### [WHAT IS BEING ASKED]
Below are the records. Retype exactly the lines between the lines holding "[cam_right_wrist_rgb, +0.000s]" and "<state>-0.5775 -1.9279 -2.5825", inclusive.

(Source records)
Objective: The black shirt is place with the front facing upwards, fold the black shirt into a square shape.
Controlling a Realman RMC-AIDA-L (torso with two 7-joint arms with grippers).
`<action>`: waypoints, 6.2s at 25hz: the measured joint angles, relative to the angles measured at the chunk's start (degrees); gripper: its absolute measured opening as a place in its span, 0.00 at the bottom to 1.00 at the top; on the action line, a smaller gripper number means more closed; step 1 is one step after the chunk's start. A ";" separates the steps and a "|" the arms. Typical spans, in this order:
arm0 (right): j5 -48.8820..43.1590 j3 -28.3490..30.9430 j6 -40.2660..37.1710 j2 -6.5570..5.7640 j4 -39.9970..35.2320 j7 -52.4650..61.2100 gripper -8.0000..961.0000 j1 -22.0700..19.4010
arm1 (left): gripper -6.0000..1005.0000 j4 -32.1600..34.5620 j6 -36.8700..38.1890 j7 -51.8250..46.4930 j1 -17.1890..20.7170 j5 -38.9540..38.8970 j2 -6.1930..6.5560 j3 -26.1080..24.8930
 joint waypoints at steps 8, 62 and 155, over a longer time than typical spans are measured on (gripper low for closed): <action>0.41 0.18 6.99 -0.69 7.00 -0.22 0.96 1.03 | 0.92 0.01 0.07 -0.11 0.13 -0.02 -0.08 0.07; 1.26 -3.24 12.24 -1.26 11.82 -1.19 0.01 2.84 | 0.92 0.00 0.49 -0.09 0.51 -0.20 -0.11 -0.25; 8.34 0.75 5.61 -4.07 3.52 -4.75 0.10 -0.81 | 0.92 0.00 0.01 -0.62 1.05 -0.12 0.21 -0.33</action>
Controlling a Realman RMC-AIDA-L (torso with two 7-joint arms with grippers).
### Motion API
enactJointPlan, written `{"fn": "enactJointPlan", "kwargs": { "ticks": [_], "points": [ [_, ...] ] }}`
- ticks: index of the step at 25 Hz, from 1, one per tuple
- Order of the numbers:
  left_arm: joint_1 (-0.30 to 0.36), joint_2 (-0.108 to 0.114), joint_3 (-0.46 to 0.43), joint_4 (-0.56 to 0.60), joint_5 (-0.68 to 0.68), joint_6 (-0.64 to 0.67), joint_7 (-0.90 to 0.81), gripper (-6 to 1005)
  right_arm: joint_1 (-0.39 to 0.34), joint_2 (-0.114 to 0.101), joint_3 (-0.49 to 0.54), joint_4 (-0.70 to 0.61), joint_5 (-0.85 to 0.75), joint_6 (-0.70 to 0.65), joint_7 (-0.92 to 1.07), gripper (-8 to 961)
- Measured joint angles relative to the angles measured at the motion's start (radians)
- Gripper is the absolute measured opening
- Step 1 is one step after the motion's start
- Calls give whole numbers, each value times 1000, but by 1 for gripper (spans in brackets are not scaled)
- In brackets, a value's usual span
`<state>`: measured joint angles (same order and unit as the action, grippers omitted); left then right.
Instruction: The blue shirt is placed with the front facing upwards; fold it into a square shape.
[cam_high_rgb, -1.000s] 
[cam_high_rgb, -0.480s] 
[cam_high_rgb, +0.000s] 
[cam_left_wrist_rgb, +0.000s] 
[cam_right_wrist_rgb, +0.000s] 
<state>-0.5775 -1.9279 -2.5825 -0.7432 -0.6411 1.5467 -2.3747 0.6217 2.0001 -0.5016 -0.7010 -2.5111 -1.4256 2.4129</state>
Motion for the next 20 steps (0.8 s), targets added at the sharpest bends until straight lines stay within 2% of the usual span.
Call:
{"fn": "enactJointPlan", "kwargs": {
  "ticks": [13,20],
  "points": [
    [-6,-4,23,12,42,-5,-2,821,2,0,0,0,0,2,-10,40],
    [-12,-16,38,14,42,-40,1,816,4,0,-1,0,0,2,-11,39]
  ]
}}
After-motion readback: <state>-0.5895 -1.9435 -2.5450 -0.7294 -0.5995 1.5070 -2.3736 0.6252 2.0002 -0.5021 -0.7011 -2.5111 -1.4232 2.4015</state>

### [THE ANSWER]
[cam_right_wrist_rgb, +0.000s] 
<state>-0.5775 -1.9279 -2.5825 -0.7432 -0.6411 1.5467 -2.3747 0.6217 2.0001 -0.5016 -0.7010 -2.5111 -1.4256 2.4129</state>

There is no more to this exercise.